Suspension of Disbelief
Two curious developments. The chemist who examined the jellyfish substance found near the body on the beach declares that it is living protoplasm
I am incredulous: are the police really informing this person of new developments? Did the lab tests truly come in so quickly? Do they tell the media such a huge amount about the cases?
It threatens suspension of disbelief, but only about the police. This is one of only two places where suspension of disbelief failed in the story and the rest was rather well done.
And this is the story of little Harry Doty. I offered him a beautiful new dime, but he told it to me gratis. I give it in his own words.
The tentacle has 2 separate stories to prove its existence. The first felt too random to be real, but with this corroboration, it feels more like a real event.
I think they call this “social proof,” and people respond strongly to it.
Tension
“Get him into his suit, boys!” ordered Wilshire, and the poor wretch was lifted bodily upon strong shoulders and transformed into a loathsome, goggle- eyed monster.
I worried about this poor guy.
The constable — how does he know the man won’t get dragged in by the tentacle and drowned? This diver has cause to avoid this task.
I worried about him so much!
“Personally, I don’t think he’s got much chance of ever coming up. I wouldn’t be in his shoes for all the money in the United States mint.”
Doubling down on that tension.
“Come away!” I commanded. “Come away at once.” I seized her by the arm and was in the act of forcefully leading her from the edge of that dreadful charnel, for charnel it had become, when I was arrested by a shout from Wilshire.
“Look at it! Look at it!” he yelled. “That’s the horrid thing. God, it isn’t human!”
This buildup is really effective. The author keeps the horror offscreen, keeps delaying the reveal by putting words between the declaration and the description. By the time you get to “see” it (so to speak), you are jumping in your seat in anticipation.
Under no circumstances must anyone enter this room.”
This happens in a later account, and is a case of using dramatic irony to great effect — the reader knows why nobody should enter that room, but the characters don’t. And, of course, somebody is going to enter the room. And goodness, what will they find? Oh no.
And that’s the end of you!” I shouted as it sank. I ought to have got a medal for that, but I ain’t complaining. It isn’t every man has the pleasure of calling himself a disinterested benefactor of humanity.
I love this ending, oh my goodness! He has no idea how lucky he was! What a wonderful simpleton!
It works because of all the dramatic tension involved — the character is a fool, and only the reader fully understands the stakes involved. Despite this, the character saves the day, and it’s hilarious, and it’s endearing because of how humble yet proud he is.
Other
“What is the matter?” she asked "you look ill.’ “I am ill,” I replied.
A curiosity: in this period, writers wrote entire conversations within a single paragraph. These days, each speaker gets their own paragraph.
‘Rats!’ I gasped. But I wasn’t really surprised. I knew there were rats in the house. They made life miserable for me. I was never able to get rid of them. Even the cats feared them.
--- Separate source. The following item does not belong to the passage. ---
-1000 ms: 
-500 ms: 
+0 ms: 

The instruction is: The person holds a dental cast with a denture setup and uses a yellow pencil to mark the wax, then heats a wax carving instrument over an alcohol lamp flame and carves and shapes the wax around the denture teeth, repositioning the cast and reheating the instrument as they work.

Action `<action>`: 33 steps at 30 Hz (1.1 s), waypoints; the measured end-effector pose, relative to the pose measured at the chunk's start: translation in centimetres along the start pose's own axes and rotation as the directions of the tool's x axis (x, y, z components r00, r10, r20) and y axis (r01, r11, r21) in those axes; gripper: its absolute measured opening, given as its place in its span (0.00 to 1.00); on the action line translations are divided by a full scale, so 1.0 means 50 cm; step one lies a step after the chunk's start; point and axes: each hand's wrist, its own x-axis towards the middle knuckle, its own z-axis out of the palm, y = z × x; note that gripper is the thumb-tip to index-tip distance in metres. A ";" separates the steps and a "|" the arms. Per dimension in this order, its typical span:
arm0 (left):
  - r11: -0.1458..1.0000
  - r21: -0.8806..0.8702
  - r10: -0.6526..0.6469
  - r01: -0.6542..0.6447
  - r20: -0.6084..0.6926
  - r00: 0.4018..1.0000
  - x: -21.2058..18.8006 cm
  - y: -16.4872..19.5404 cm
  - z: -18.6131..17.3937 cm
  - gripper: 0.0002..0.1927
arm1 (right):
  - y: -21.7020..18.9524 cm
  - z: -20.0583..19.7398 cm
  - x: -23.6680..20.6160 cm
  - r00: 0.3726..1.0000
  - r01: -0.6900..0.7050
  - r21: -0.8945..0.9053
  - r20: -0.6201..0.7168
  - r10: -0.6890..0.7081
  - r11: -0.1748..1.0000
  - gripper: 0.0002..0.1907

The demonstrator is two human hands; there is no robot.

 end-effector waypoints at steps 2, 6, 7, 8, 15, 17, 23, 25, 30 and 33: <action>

A mundane concern to act as contrast to the bizarre thing happening in the main story. The big bad thing will sometimes seem bigger, badder, and more magical if it’s contrasted with more mundane things — as long as the comparison doesn’t threaten suspension of disbelief.
Terrible trouble. I can’t keep it from coming back. I wake up in the night, and find it spread out on the bed and all over the floor. Its arms writhe and writhe.
Again, we see a technique where the dread redoubles because not only do we dread the fate of the victims, but we dread the guilt and panic of those involved who can’t stop it from making more victims!